そう思いながらも、僕はどこか心の中で嬉しく思っていた。
「じゃあ、名前当てゲームでもしましょうか!!」
「・・・は??」
一瞬、彼女が言う言葉が理解できなかった。
「だから、名前当てゲーム!!」
「名前を教えたら、そんなゲームしなくてもいぃんじゃ・・・」
「ダメよっ!!絶対に名前を教えないでね」
彼女はすごい笑顔でそう言った。
「じゃあね〜。和也。」
「違います。」
「え〜。ん〜、なんか優しい感じの名前のような気がするのよね。優??」
「違います。そして、優しそうな名前ではありませんね。」
「じゃあ、攻撃的な名前!?猛??」
「攻撃的な名前ってなんですか・・・。・・・違います。」
「・・・ちょっと待って。」
「はい。何ですか??」
「もしかして、一発で名前当てるのって無理があった??」
「一発で当てるつもりだったんですか!?」
「いや、あのぉ、ね。名前をビシッと当てれたら格好いいかなぁ、とか思ったりしない??」
「・・・思ったりしませんね。というか、ヒントもなしに当てようと思うなんて無謀でしょう。」
「あは。やっぱり??」
「・・・やっぱり、って思うならヒントぐらい聞いてくださいよ。」
「はーぃ。で、ヒントは何??」
「ヒントはですね・・・、うーん。この雨みたいな感じですかね。」
「雨??分かった!!虹って書いて"こう"っていうのは??」
「違います。それになんですか、それ。雨関係ないですよ。」
「あるに決まってるじゃないっ!!雨が降ったらその後には虹が見えるのは当たり前よっ!!」
「・・・そうですね。

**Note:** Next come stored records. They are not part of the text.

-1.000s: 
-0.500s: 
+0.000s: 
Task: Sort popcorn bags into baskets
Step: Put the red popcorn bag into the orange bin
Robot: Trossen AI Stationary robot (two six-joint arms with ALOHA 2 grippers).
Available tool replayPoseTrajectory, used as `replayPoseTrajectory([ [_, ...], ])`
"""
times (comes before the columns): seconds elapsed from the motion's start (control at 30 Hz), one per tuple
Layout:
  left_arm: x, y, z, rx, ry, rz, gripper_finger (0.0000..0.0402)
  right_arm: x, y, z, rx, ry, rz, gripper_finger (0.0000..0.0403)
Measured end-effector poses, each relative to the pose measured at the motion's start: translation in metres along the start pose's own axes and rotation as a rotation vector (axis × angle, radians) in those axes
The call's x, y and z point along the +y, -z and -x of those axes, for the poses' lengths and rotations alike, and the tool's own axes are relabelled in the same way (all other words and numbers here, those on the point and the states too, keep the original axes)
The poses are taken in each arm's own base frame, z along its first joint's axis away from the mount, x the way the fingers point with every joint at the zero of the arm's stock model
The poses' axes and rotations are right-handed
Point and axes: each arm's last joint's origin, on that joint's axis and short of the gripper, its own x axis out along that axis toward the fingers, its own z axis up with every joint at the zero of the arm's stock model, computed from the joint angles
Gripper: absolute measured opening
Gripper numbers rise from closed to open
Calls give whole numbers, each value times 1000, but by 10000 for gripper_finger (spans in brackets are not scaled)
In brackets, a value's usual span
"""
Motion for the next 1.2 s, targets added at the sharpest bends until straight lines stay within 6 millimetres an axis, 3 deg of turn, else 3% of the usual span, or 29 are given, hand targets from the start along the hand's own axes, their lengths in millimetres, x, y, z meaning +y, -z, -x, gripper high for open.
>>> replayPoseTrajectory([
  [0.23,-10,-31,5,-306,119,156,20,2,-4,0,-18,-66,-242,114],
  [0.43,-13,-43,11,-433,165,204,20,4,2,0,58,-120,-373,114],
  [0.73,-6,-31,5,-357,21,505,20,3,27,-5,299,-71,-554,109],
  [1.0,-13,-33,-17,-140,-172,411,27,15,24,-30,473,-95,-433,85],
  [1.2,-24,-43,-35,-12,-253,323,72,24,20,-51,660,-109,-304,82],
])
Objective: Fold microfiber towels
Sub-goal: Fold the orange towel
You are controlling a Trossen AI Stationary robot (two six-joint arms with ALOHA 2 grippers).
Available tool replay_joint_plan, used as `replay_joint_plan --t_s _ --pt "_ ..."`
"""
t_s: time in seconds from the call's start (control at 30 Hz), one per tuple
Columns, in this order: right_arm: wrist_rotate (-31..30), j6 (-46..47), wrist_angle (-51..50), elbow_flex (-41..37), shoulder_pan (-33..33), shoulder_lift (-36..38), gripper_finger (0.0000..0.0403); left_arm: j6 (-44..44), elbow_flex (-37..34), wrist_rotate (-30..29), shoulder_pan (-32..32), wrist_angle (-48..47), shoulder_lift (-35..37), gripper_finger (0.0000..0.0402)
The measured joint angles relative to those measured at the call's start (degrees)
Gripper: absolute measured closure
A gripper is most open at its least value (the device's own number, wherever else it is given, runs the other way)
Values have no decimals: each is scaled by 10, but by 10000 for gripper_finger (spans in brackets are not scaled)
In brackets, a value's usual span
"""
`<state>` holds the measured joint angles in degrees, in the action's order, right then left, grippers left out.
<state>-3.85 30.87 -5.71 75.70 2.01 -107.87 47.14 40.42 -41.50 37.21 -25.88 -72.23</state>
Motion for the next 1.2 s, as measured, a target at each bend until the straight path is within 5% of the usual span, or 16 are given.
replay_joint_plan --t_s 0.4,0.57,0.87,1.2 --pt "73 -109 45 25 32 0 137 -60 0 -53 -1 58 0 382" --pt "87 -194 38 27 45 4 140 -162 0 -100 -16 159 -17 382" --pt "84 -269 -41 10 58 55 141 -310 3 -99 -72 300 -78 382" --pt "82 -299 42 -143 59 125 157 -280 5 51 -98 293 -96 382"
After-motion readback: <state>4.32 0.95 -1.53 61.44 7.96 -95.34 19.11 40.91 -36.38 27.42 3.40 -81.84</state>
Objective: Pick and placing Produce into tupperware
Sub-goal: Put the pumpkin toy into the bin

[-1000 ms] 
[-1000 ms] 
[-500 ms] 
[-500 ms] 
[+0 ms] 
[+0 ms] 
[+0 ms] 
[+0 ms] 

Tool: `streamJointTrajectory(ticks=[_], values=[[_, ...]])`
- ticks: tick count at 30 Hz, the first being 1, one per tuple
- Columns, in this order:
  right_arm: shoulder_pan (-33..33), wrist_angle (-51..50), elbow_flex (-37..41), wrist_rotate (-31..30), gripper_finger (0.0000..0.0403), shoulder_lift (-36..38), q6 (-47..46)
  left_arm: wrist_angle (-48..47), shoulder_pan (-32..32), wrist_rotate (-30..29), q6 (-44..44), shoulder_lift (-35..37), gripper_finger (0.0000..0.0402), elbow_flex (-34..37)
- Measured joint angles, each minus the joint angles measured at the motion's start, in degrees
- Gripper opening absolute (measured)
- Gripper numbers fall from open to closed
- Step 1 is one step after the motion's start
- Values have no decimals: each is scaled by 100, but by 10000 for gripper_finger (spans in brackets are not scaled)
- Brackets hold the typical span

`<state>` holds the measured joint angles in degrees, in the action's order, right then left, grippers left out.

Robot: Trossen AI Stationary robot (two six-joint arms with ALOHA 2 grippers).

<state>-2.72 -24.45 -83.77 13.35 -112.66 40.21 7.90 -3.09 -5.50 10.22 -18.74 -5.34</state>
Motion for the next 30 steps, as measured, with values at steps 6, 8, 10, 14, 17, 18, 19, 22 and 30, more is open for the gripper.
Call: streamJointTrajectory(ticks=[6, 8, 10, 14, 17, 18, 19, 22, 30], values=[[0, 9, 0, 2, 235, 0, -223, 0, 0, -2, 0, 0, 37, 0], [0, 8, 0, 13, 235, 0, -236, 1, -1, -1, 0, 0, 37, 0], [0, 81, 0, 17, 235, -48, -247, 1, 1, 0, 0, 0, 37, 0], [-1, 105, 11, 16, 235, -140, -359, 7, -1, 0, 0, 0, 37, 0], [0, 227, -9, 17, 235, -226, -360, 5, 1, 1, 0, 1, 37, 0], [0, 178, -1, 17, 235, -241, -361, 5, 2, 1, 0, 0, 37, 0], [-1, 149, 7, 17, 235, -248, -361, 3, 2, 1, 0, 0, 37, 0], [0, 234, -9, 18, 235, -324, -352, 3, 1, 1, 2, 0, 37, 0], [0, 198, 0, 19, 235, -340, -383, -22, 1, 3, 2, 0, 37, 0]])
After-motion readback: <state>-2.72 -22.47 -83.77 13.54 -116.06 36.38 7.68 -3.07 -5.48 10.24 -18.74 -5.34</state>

」
なんだか少し疲れてきた。
「まぁ、それで虹だと思ったんだけど・・・。違ったか。」
「もう少し簡単に考えてもいいと思うんだけど・・・。」
「そんなに簡単な名前なの!?・・・て、あ。雨、止んだね。」
「本当だ。」
雨が止んだことに気がついた彼女は、一歩前に足を踏み出してこっちを振り向いた。
「じゃあ。また雨が降った日にここでね!!またねっ!!」
そう言って手を降って走っていった。
後に残ったのは、ポツンと残された僕だけだった。
「嵐みたいな人だったな。」
会話は面白かったけど、正直疲れた。
だけど、なぜか彼女の最後の言葉が頭から離れない。
だからだろうか、僕もまた彼女のように足を進めながら、また雨の日にここに来ようか。と思っていたのだった。